Set down all of the data that follows word for word, without the images.

*** Block opens ***

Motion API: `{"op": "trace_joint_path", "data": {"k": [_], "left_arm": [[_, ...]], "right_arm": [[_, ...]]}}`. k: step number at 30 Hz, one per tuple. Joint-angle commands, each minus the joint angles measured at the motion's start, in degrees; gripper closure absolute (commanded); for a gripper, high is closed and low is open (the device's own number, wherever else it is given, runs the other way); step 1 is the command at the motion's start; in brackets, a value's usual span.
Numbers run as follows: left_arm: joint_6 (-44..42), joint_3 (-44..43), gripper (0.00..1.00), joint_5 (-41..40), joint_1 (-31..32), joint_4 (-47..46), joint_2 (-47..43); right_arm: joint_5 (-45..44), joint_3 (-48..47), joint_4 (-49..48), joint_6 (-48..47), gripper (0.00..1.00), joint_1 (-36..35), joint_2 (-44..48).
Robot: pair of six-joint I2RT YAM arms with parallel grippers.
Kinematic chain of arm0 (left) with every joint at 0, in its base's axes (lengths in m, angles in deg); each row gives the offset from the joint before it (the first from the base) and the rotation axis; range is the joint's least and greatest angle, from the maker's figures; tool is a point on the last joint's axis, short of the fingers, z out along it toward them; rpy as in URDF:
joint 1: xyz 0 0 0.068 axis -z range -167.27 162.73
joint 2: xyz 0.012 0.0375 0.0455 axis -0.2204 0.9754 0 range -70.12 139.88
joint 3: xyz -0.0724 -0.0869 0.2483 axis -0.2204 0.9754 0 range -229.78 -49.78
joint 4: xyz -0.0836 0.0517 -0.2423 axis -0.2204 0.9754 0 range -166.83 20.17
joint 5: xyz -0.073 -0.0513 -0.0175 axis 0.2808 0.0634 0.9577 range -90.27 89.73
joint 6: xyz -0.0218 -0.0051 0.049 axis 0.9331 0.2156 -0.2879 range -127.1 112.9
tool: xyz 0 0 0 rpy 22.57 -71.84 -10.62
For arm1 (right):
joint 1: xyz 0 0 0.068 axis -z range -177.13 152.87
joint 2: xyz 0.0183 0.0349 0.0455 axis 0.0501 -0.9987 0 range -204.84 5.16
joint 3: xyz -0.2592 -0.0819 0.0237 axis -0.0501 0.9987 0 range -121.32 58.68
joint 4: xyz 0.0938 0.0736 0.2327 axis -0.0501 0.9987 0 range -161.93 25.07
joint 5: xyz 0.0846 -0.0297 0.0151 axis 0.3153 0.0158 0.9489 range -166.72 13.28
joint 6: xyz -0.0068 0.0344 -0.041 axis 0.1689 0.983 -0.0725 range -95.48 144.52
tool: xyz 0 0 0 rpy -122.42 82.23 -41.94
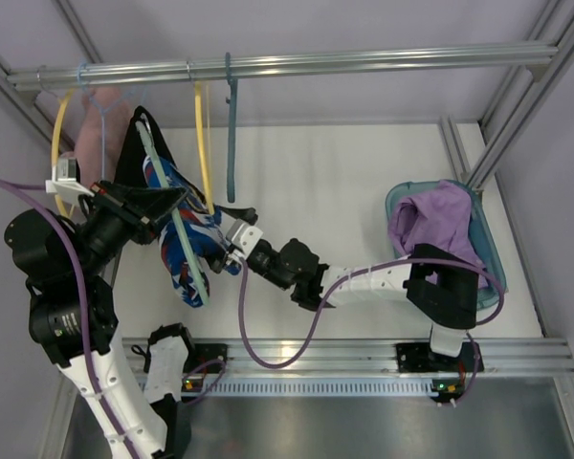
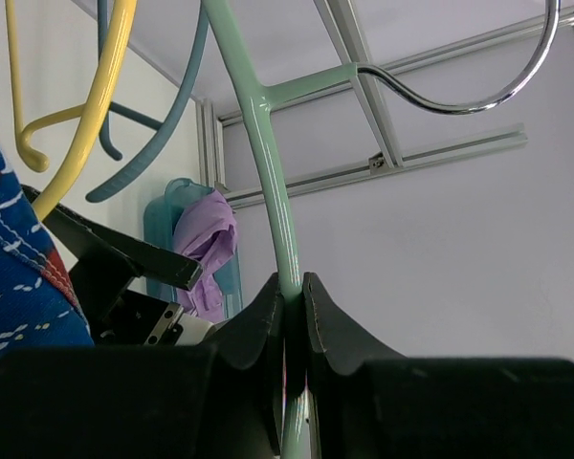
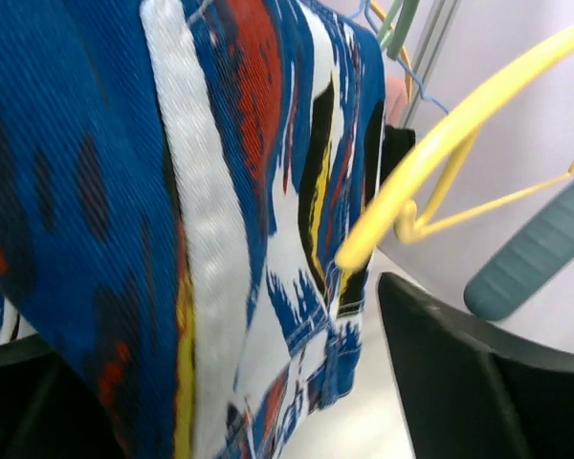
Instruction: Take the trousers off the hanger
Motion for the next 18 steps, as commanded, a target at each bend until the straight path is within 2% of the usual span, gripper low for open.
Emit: {"op": "trace_joint_path", "data": {"k": [1,2,3,5,6,8,9,10,18], "left_arm": [[0.2,-0.1,1.00,1.6,-0.2,-9.5,-1.4],[0.2,0.2,1.00,1.6,-0.2,-9.5,-1.5],[0.2,0.4,1.00,1.6,-0.2,-9.5,-1.6],[0.2,1.1,1.00,1.5,-0.2,-9.5,-1.6],[0.2,1.5,1.00,1.5,-0.2,-9.5,-1.7],[0.2,2.1,1.00,1.5,-0.2,-9.5,-1.8],[0.2,2.7,1.00,1.5,-0.2,-9.5,-2.0],[0.1,2.9,1.00,1.5,-0.2,-9.4,-2.1],[-1.6,5.2,1.00,1.1,-0.2,-9.5,-2.3]], "right_arm": [[0.2,-5.8,-4.6,1.0,0.20,1.0,-1.4],[0.5,-6.7,-4.8,0.8,0.26,1.1,-1.5],[0.5,-7.0,-4.8,0.6,0.41,1.3,-1.5],[0.8,-6.9,-4.9,0.5,0.56,1.6,-0.9],[0.9,-6.7,-4.9,0.4,0.71,1.6,-0.5],[1.5,-5.9,-5.0,0.2,0.86,1.7,0.9],[1.7,-5.5,-5.0,0.3,0.98,1.7,1.4],[1.8,-5.2,-5.2,0.2,1.00,1.8,1.9],[2.5,-3.4,-4.7,1.2,1.00,1.7,7.5]]}}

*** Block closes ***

[RESPONSE TO THE TASK]:
Motion API: `{"op": "trace_joint_path", "data": {"k": [_], "left_arm": [[_, ...]], "right_arm": [[_, ...]]}}`. k: step number at 30 Hz, one per tuple. Joint-angle commands, each minus the joint angles measured at the motion's start, in degrees; gripper closure absolute (commanded); for a gripper, high is closed and low is open (the device's own number, wherever else it is given, runs the other way); step 1 is the command at the motion's start; in brackets, a value's usual span.
Numbers run as follows: left_arm: joint_6 (-44..42), joint_3 (-44..43), gripper (0.00..1.00), joint_5 (-41..40), joint_1 (-31..32), joint_4 (-47..46), joint_2 (-47..43); right_arm: joint_5 (-45..44), joint_3 (-48..47), joint_4 (-49..48), joint_6 (-48..47), gripper (0.00..1.00), joint_1 (-36..35), joint_2 (-44..48).
Robot: pair of six-joint I2RT YAM arms with parallel grippers.
Kinematic chain of arm0 (left) with every joint at 0, in its base's axes (lengths in m, angles in deg); each row gives the offset from the joint before it (the first from the base) and the rotation axis; range is the joint's least and greatest angle, from the maker's figures; tool is a point on the last joint's axis, short of the fingers, z out along it toward them; rpy as in URDF:
joint 1: xyz 0 0 0.068 axis -z range -167.27 162.73
joint 2: xyz 0.012 0.0375 0.0455 axis -0.2204 0.9754 0 range -70.12 139.88
joint 3: xyz -0.0724 -0.0869 0.2483 axis -0.2204 0.9754 0 range -229.78 -49.78
joint 4: xyz -0.0836 0.0517 -0.2423 axis -0.2204 0.9754 0 range -166.83 20.17
joint 5: xyz -0.073 -0.0513 -0.0175 axis 0.2808 0.0634 0.9577 range -90.27 89.73
joint 6: xyz -0.0218 -0.0051 0.049 axis 0.9331 0.2156 -0.2879 range -127.1 112.9
tool: xyz 0 0 0 rpy 22.57 -71.84 -10.62
For arm1 (right):
joint 1: xyz 0 0 0.068 axis -z range -177.13 152.87
joint 2: xyz 0.0183 0.0349 0.0455 axis 0.0501 -0.9987 0 range -204.84 5.16
joint 3: xyz -0.2592 -0.0819 0.0237 axis -0.0501 0.9987 0 range -121.32 58.68
joint 4: xyz 0.0938 0.0736 0.2327 axis -0.0501 0.9987 0 range -161.93 25.07
joint 5: xyz 0.0846 -0.0297 0.0151 axis 0.3153 0.0158 0.9489 range -166.72 13.28
joint 6: xyz -0.0068 0.0344 -0.041 axis 0.1689 0.983 -0.0725 range -95.48 144.52
tool: xyz 0 0 0 rpy -122.42 82.23 -41.94
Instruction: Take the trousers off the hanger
Motion for the next 18 steps, as commanded, a target at each bend until the straight path is within 2% of the usual span, gripper low for open.
Emit: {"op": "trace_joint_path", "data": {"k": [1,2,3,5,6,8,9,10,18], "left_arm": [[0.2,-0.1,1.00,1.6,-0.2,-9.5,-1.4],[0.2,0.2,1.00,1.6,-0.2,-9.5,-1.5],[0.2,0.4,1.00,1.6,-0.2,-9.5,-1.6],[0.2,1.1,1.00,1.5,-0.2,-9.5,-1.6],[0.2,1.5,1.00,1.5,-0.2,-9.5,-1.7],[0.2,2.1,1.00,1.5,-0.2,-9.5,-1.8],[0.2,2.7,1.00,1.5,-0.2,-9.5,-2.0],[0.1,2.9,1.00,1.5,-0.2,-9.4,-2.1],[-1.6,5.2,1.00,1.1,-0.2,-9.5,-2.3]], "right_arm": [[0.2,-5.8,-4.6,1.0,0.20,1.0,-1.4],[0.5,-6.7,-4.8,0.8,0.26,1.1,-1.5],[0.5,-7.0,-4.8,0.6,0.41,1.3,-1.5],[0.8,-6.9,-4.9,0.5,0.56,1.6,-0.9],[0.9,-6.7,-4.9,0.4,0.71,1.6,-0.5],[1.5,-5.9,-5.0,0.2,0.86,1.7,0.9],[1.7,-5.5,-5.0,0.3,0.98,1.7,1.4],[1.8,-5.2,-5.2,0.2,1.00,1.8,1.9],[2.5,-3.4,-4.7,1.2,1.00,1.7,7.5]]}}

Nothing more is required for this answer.